§ Exercise requirements
Your answer should be the full data, transcribed exactly, with no pictures in it.

§ Information provided

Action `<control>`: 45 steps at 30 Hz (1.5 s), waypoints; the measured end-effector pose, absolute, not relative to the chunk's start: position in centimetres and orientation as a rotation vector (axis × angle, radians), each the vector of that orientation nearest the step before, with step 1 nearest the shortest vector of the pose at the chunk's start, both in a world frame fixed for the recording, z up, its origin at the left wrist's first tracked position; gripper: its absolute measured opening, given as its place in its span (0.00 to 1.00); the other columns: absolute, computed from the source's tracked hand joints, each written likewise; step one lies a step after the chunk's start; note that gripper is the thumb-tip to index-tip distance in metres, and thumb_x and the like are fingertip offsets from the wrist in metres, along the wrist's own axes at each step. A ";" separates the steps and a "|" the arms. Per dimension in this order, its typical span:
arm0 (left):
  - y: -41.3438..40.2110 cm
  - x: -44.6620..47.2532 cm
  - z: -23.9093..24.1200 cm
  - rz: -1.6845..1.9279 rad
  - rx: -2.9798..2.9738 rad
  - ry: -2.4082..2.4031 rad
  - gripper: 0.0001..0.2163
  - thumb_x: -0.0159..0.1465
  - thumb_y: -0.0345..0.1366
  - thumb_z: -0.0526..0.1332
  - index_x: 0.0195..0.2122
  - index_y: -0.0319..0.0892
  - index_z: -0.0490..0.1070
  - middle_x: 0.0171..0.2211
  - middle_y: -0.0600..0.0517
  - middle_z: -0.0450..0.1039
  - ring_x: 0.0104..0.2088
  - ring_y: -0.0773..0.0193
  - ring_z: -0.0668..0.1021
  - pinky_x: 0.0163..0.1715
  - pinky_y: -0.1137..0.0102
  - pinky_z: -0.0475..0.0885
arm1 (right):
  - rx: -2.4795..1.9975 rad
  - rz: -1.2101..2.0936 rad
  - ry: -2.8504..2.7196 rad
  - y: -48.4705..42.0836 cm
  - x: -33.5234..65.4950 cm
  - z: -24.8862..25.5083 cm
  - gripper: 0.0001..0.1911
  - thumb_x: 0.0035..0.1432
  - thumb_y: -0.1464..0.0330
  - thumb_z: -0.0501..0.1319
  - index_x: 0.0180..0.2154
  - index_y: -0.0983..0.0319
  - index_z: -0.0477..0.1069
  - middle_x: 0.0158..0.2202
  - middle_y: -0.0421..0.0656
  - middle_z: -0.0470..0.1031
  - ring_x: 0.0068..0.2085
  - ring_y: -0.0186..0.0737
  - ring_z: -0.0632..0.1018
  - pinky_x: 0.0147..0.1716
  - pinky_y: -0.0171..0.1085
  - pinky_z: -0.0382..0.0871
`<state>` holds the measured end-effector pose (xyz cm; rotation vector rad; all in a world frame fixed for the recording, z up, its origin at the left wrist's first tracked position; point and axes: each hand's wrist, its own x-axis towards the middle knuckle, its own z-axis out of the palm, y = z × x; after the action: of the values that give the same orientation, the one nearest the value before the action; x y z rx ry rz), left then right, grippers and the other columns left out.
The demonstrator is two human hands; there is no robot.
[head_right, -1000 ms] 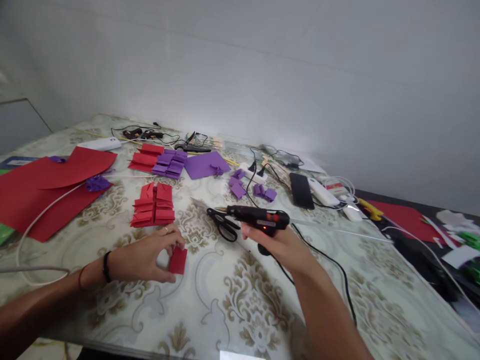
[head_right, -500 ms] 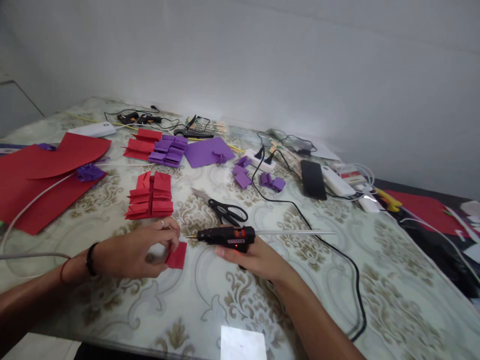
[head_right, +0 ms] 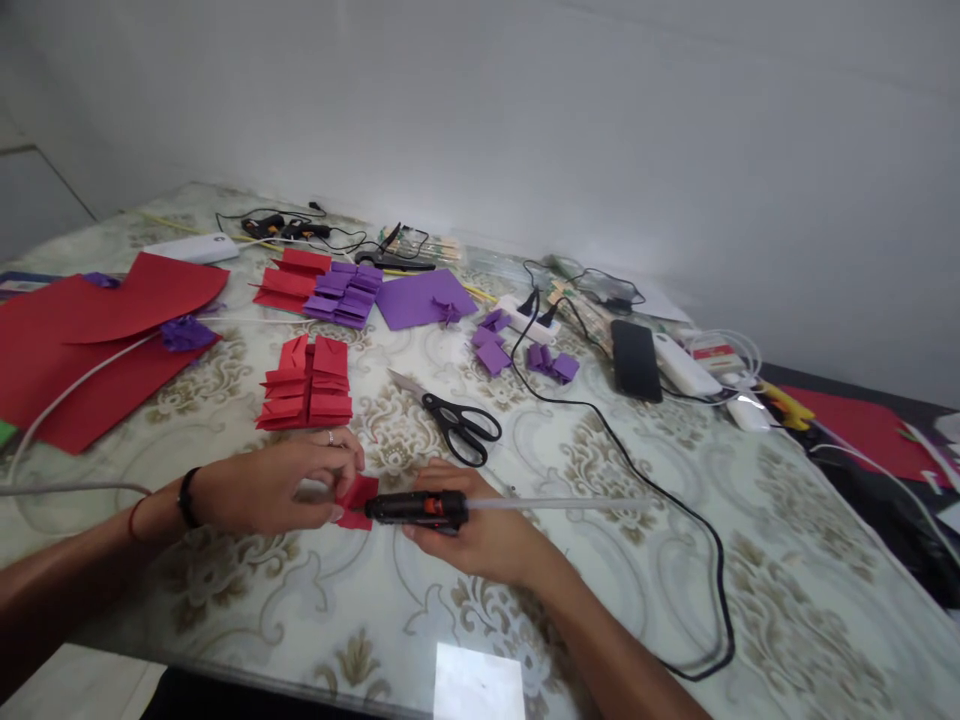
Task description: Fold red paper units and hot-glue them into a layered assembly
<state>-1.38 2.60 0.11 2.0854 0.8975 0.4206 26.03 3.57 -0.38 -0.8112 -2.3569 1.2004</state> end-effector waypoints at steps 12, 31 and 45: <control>2.3 -1.0 -0.3 0.473 2.083 0.943 0.07 0.58 0.23 0.60 0.34 0.42 0.70 0.41 0.50 0.72 0.40 0.62 0.75 0.42 0.69 0.73 | -0.813 1.129 -2.408 3.3 25.8 -0.7 0.16 0.63 0.69 0.63 0.24 0.57 0.61 0.25 0.37 0.67 0.30 0.40 0.69 0.43 0.44 0.71; 2.3 -1.0 -0.2 0.412 2.101 0.964 0.06 0.61 0.25 0.60 0.37 0.43 0.68 0.39 0.51 0.73 0.40 0.60 0.74 0.42 0.67 0.72 | -0.793 1.072 -2.388 3.4 26.2 -1.6 0.17 0.61 0.72 0.62 0.24 0.58 0.57 0.24 0.37 0.64 0.29 0.38 0.68 0.33 0.38 0.63; 2.3 -1.0 -0.5 0.424 2.130 0.953 0.09 0.58 0.23 0.60 0.36 0.43 0.68 0.42 0.51 0.72 0.42 0.59 0.75 0.44 0.66 0.71 | -0.895 0.950 -2.355 3.4 26.4 -2.3 0.11 0.59 0.72 0.63 0.25 0.58 0.66 0.25 0.39 0.70 0.31 0.41 0.74 0.35 0.39 0.71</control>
<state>-0.96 2.30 -0.49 2.1300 0.9525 0.4240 26.44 3.38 -2.27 -0.8951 -2.3551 0.9503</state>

§ Exercise answer
Action `<control>`: 45 steps at 30 Hz (1.5 s), waypoints; the measured end-effector pose, absolute, not relative to the chunk's start: position in centimetres and orientation as a rotation vector (axis × angle, radians), each the vector of that orientation nearest the step before, with step 1 nearest the shortest vector of the pose at the chunk's start, both in a world frame fixed for the recording, z up, its origin at the left wrist's first tracked position; gripper: its absolute measured opening, given as its place in its span (0.00 to 1.00); the other columns: absolute, computed from the source's tracked hand joints, each written likewise; step one lies a step after the chunk's start; note that gripper is the thumb-tip to index-tip distance in metres, and thumb_x and the like are fingertip offsets from the wrist in metres, along the wrist's own axes at each step. A ";" separates the steps and a "|" the arms. Per dimension in this order, its typical span:
arm0 (left):
  - y: -41.3438..40.2110 cm
  - x: -44.6620..47.2532 cm
  - z: -23.9093..24.1200 cm
  - rz: -1.6845..1.9279 rad
  - rx: -2.9798..2.9738 rad
  - ry: -2.4082..2.4031 rad
  - gripper: 0.0001..0.2163
  - thumb_x: -0.0159..0.1465
  - thumb_y: -0.0345..0.1366
  - thumb_z: -0.0526..0.1332
  - index_x: 0.0195..0.2122
  - index_y: -0.0319..0.0892
  - index_z: -0.0490..0.1070
  - middle_x: 0.0171..0.2211
  - middle_y: -0.0600..0.0517
  - middle_z: -0.0450..0.1039
  - ring_x: 0.0104..0.2088
  - ring_y: -0.0773..0.0193
  - ring_z: -0.0668..0.1021
  - pinky_x: 0.0163..0.1715
  - pinky_y: -0.1137..0.0102
  - pinky_z: -0.0475..0.0885
arm1 (right):
  - rx: -2.4795..1.9975 rad
  - rz: -1.2101..2.0936 rad
  - ry: -2.8504..2.7196 rad
  - y: -48.4705..42.0836 cm
  - x: -33.5234..65.4950 cm
  - z: -24.8862..25.5083 cm
  - gripper: 0.0001..0.1911
  - thumb_x: 0.0035..0.1432
  - thumb_y: -0.1464..0.0330
  - thumb_z: -0.0501..0.1319
  - index_x: 0.0180..0.2154
  - index_y: -0.0983..0.0319
  - index_z: -0.0477..0.1069
  - middle_x: 0.0158..0.2202
  - middle_y: -0.0421..0.0656
  - middle_z: -0.0470..0.1031
  - ring_x: 0.0068..0.2085
  - ring_y: -0.0186..0.0737
  - ring_z: -0.0632..0.1018
  - pinky_x: 0.0147..0.1716
  - pinky_y: -0.0171..0.1085
  - pinky_z: -0.0382..0.0871
`<state>` holds the measured end-effector pose (xyz cm; rotation vector rad; all in a world frame fixed for the recording, z up, its origin at the left wrist's first tracked position; point and axes: each hand's wrist, its own x-axis towards the middle knuckle, its own z-axis out of the palm, y = z × x; after the action: of the values that give the same orientation, the one nearest the value before the action; x y z rx ry rz), left then right, grippers and the other columns left out.
The demonstrator is two human hands; there is no robot.
[head_right, -1000 ms] 
[head_right, -500 ms] 
[head_right, +0 ms] 
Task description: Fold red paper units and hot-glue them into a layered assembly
<state>-1.38 2.60 0.11 2.0854 0.8975 0.4206 26.03 3.57 -0.38 -0.8112 -2.3569 1.2004</state> end-effector waypoints at steps 12, 31 and 45: <control>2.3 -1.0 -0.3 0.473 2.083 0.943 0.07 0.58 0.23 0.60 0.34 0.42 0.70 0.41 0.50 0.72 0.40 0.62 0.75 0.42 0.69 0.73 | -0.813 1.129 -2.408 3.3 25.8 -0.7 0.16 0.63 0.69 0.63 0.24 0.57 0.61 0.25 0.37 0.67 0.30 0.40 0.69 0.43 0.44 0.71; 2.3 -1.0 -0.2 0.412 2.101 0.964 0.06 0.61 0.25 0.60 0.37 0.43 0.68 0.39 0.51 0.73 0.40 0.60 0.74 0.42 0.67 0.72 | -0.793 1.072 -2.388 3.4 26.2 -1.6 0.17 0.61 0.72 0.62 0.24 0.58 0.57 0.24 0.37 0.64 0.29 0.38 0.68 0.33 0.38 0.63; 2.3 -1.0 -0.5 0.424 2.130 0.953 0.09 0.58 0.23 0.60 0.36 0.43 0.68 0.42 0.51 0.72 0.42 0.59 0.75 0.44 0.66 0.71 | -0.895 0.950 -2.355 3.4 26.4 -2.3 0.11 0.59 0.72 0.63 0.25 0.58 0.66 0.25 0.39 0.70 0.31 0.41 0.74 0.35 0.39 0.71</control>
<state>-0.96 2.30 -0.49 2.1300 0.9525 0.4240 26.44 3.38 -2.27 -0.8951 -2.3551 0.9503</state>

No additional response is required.